PROBLEM TO WORK ON. Check each line of the data for the string "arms". Report how many have it, and give nothing else.
______
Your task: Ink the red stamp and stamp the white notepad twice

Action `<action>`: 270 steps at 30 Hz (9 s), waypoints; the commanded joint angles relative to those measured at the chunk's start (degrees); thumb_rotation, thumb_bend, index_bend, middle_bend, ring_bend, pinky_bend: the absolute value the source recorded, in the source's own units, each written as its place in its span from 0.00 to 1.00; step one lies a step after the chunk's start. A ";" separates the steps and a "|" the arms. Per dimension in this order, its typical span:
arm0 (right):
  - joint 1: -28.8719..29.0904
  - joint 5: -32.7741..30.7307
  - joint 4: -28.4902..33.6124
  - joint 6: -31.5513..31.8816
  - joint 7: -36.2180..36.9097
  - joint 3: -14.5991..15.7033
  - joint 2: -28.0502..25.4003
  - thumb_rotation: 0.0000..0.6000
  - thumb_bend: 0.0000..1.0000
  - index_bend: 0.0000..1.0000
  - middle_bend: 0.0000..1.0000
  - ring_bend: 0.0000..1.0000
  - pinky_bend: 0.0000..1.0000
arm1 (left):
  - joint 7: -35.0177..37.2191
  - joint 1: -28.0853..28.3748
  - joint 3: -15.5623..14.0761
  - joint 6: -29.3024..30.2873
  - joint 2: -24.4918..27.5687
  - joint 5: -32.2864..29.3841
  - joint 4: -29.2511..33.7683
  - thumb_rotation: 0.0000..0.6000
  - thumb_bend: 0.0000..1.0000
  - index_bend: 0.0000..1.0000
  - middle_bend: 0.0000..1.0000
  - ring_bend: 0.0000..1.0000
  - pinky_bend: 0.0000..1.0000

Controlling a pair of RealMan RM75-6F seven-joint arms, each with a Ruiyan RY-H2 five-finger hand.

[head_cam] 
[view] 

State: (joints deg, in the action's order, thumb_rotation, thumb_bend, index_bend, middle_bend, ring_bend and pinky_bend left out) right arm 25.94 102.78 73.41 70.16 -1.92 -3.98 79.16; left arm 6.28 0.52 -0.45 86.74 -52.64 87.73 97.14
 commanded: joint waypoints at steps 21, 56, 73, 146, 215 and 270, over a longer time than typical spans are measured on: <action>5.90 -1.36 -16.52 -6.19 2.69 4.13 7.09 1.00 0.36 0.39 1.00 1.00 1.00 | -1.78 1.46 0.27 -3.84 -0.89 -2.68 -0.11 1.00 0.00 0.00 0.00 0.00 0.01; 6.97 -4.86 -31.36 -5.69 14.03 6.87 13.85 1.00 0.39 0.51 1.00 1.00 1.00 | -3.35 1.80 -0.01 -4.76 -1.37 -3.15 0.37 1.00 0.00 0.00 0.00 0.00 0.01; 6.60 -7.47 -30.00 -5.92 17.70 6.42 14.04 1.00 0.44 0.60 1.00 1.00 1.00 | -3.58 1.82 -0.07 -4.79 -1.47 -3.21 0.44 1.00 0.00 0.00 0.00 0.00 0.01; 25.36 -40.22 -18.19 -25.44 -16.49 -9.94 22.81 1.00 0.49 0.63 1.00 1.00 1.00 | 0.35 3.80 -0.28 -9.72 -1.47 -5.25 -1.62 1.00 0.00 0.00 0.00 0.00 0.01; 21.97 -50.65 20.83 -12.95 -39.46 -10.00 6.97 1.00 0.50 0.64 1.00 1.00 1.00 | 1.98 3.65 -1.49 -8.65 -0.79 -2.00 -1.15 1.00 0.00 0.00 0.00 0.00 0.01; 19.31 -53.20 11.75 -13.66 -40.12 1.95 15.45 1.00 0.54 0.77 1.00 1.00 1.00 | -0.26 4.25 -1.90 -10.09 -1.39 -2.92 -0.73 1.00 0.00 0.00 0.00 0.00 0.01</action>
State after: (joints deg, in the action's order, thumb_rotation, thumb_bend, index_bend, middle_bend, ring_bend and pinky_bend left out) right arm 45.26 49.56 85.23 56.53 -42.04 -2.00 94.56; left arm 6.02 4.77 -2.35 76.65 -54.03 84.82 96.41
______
ANSWER TO THE EXERCISE. 2